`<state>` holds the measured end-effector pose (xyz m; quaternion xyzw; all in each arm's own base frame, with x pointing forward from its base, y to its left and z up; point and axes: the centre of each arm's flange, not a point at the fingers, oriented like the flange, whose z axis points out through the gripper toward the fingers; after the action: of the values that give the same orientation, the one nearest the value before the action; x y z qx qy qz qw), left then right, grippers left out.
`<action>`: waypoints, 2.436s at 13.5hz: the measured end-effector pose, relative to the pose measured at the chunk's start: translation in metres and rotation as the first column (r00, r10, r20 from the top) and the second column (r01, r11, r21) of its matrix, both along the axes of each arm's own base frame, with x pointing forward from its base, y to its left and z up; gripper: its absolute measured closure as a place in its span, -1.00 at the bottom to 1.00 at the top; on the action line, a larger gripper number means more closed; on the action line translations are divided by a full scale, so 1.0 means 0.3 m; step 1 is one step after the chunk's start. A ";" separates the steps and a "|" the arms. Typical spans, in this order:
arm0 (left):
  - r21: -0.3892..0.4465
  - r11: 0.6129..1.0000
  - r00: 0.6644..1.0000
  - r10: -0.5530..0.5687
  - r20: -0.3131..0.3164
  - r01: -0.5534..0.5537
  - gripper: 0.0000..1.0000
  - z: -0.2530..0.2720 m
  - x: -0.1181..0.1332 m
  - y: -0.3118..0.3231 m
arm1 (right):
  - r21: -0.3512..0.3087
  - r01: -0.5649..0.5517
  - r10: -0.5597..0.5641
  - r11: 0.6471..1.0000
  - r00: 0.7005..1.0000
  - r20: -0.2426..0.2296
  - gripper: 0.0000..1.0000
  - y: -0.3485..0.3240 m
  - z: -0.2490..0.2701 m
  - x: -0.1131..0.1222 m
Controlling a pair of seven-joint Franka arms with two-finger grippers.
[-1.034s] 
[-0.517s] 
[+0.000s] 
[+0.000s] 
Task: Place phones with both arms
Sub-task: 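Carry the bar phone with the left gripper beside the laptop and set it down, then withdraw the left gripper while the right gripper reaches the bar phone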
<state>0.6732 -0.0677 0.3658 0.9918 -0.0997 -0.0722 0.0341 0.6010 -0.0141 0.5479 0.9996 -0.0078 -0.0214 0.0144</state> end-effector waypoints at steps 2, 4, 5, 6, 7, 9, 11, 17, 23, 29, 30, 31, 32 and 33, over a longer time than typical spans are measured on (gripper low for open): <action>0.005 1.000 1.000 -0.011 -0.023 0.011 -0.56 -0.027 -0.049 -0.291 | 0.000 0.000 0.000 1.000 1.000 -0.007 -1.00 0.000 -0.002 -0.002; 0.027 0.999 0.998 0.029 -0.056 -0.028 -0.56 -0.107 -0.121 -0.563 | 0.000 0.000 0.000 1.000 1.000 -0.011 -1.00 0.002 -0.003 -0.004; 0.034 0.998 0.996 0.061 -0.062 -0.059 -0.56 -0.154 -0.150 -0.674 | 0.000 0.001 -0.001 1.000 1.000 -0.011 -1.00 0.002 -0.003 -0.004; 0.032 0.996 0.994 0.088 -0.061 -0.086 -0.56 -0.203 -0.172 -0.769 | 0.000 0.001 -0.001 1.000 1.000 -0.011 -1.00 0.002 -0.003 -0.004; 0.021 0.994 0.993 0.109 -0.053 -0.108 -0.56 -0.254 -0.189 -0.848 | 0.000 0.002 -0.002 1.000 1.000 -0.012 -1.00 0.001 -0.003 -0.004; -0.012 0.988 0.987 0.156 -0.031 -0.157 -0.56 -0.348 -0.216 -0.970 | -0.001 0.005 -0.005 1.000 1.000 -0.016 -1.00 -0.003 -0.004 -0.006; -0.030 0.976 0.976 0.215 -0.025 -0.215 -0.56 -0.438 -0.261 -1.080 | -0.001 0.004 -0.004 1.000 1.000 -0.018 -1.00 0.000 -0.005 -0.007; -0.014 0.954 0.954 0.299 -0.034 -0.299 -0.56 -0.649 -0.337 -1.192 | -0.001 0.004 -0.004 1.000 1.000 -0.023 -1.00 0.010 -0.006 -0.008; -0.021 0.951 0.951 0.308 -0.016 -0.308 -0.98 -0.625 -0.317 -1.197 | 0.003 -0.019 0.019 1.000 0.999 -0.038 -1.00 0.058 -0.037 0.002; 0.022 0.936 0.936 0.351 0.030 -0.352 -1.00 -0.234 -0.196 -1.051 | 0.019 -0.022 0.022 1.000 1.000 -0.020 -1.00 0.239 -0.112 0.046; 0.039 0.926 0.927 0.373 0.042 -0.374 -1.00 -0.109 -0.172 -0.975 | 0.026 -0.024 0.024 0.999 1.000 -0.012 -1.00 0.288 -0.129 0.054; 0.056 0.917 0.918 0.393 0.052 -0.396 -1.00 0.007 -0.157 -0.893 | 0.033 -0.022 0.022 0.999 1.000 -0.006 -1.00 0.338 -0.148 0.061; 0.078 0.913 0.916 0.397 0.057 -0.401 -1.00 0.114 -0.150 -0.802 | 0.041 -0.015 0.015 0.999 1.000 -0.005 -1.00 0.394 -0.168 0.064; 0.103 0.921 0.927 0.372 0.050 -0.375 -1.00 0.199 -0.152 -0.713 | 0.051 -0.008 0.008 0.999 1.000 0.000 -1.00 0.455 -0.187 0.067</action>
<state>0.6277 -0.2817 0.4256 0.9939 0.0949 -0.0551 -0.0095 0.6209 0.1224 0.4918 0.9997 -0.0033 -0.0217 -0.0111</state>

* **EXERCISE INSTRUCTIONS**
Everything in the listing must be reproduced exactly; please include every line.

* **EXPECTED ANSWER**
`<state>` holds the measured end-effector pose (xyz m; quaternion xyzw; all in each arm's own base frame, with x pointing forward from its base, y to its left and z up; point and axes: the centre of each arm's flange, not a point at the fingers, oriented like the flange, whose z axis points out through the gripper toward the fingers; after the action: of the values that give the same orientation, the one nearest the value before the action; x y z qx qy qz qw), left then right, grippers left out.
`<action>`: waypoints, 2.436s at 13.5hz: the measured end-effector pose, relative to the pose measured at the chunk's start: translation in metres and rotation as the first column (r00, r10, r20 from the top) and the second column (r01, r11, r21) of its matrix, both along the axes of each arm's own base frame, with x pointing forward from its base, y to its left and z up; gripper: its absolute measured closure as a place in its span, -1.00 at the bottom to 1.00 at the top; on the action line, a larger gripper number means more closed; on the action line translations are divided by a full scale, so 1.0 means 0.3 m; step 1 is one step after the chunk's start. A ";" separates the steps and a "|" the arms. Typical spans, in this order:
arm0 (left):
  - r21: -0.3892..0.4465
  - r11: 0.6129..1.0000
  - r00: 0.6644..1.0000
  - r10: -0.5530..0.5687
  - r20: -0.3131..0.3164
  - r01: -0.5534..0.5537
  - gripper: 0.0000..1.0000
  - z: -0.2530..0.2720 m
  - x: -0.1181..0.1332 m
  - y: -0.3118..0.3231 m
arm1 (right):
  - r21: -0.3512..0.3087
  - r01: -0.5649..0.5517
  - r10: -0.5597..0.5641
  - r11: 0.6471..1.0000
  - r00: 0.7005..1.0000
  - r20: -0.2426..0.2296
  - gripper: 0.0000..1.0000
  - y: -0.3485..0.3240 m
  - z: -0.2490..0.2701 m
  - x: -0.1131..0.1222 m
Controlling a pair of seven-joint Franka arms with two-finger grippers.
[-1.034s] 
[-0.517s] 
[+0.000s] 
[+0.000s] 
Task: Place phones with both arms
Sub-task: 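Carry the bar phone with the left gripper beside the laptop and set it down, then withdraw the left gripper while the right gripper reaches the bar phone
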<state>0.6732 -0.0677 0.3658 0.9918 -0.0997 -0.0722 0.0341 0.6010 -0.0141 0.5479 0.9996 -0.0078 -0.0214 0.0144</state> end-effector waypoints at steps 2, 4, 5, 6, 7, 9, 11, 17, 23, 29, 30, 31, 32 and 33, over a longer time than typical spans are measured on (gripper low for open): <action>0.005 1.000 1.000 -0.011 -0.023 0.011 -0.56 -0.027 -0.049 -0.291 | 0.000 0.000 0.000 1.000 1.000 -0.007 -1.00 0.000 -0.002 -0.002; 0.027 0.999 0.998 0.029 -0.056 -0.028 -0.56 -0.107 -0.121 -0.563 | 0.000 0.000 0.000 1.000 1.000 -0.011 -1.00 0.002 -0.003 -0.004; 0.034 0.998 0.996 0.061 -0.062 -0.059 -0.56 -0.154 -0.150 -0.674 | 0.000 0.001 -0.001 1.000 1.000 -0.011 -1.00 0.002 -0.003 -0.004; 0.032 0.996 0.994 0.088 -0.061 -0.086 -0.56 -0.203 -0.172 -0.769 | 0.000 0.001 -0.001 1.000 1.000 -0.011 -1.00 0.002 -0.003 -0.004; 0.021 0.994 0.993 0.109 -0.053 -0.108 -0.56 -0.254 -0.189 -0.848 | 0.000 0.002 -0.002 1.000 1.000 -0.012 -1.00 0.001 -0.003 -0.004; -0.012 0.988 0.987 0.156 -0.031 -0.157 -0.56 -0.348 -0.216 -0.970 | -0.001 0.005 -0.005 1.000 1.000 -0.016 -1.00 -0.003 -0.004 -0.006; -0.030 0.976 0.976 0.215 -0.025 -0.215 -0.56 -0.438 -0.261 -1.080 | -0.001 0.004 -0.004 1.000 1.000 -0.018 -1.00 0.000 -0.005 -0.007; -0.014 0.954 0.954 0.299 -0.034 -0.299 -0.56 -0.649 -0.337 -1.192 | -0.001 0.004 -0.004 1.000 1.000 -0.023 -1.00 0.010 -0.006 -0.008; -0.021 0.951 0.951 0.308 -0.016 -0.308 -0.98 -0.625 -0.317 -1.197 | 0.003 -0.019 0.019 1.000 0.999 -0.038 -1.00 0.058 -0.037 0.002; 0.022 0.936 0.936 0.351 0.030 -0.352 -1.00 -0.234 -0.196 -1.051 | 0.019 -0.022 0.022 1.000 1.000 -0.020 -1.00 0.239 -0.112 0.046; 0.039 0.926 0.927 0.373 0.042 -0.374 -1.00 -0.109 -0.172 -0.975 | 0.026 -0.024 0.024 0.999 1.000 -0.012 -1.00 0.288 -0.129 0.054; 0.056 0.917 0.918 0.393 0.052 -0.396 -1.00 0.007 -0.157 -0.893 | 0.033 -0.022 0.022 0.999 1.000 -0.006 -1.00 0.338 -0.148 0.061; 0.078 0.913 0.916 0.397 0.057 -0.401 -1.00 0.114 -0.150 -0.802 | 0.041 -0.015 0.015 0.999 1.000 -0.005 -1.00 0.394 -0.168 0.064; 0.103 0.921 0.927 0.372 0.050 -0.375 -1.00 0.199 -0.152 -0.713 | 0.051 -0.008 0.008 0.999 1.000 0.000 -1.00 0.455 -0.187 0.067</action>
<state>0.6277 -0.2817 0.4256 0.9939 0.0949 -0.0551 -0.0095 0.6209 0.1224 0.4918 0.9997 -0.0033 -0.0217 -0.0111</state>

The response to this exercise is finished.